### PROBLEM STATEMENT
Reproduce every line of the material, exactly as given.
--- DATA BELOW ---
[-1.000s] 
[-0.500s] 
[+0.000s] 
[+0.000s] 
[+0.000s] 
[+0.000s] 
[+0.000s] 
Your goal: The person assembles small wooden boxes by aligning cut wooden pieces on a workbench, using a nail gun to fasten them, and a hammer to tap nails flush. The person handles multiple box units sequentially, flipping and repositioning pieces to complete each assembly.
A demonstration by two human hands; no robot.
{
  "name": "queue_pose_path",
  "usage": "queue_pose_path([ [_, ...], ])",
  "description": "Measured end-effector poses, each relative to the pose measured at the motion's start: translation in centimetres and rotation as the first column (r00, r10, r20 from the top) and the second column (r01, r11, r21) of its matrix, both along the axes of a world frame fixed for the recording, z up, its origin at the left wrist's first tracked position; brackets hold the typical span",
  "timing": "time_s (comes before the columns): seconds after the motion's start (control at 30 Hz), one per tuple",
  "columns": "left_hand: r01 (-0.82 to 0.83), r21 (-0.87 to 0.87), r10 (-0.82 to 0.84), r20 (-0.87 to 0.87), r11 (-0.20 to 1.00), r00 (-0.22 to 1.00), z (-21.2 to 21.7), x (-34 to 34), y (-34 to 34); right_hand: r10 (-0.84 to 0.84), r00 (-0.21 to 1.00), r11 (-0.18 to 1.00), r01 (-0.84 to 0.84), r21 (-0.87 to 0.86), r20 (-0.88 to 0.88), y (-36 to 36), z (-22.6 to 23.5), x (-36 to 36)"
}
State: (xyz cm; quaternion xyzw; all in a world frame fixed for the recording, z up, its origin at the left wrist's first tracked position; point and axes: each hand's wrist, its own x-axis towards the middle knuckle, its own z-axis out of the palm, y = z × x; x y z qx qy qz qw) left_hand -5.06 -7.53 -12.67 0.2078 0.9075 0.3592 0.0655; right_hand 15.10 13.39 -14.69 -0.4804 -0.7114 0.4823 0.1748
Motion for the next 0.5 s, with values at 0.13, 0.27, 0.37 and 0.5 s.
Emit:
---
### RESULT OF THE TASK
[-1.000s] 
[-0.500s] 
[+0.000s] 
[+0.000s] 
[+0.000s] 
[+0.000s] 
[+0.000s] 
Your goal: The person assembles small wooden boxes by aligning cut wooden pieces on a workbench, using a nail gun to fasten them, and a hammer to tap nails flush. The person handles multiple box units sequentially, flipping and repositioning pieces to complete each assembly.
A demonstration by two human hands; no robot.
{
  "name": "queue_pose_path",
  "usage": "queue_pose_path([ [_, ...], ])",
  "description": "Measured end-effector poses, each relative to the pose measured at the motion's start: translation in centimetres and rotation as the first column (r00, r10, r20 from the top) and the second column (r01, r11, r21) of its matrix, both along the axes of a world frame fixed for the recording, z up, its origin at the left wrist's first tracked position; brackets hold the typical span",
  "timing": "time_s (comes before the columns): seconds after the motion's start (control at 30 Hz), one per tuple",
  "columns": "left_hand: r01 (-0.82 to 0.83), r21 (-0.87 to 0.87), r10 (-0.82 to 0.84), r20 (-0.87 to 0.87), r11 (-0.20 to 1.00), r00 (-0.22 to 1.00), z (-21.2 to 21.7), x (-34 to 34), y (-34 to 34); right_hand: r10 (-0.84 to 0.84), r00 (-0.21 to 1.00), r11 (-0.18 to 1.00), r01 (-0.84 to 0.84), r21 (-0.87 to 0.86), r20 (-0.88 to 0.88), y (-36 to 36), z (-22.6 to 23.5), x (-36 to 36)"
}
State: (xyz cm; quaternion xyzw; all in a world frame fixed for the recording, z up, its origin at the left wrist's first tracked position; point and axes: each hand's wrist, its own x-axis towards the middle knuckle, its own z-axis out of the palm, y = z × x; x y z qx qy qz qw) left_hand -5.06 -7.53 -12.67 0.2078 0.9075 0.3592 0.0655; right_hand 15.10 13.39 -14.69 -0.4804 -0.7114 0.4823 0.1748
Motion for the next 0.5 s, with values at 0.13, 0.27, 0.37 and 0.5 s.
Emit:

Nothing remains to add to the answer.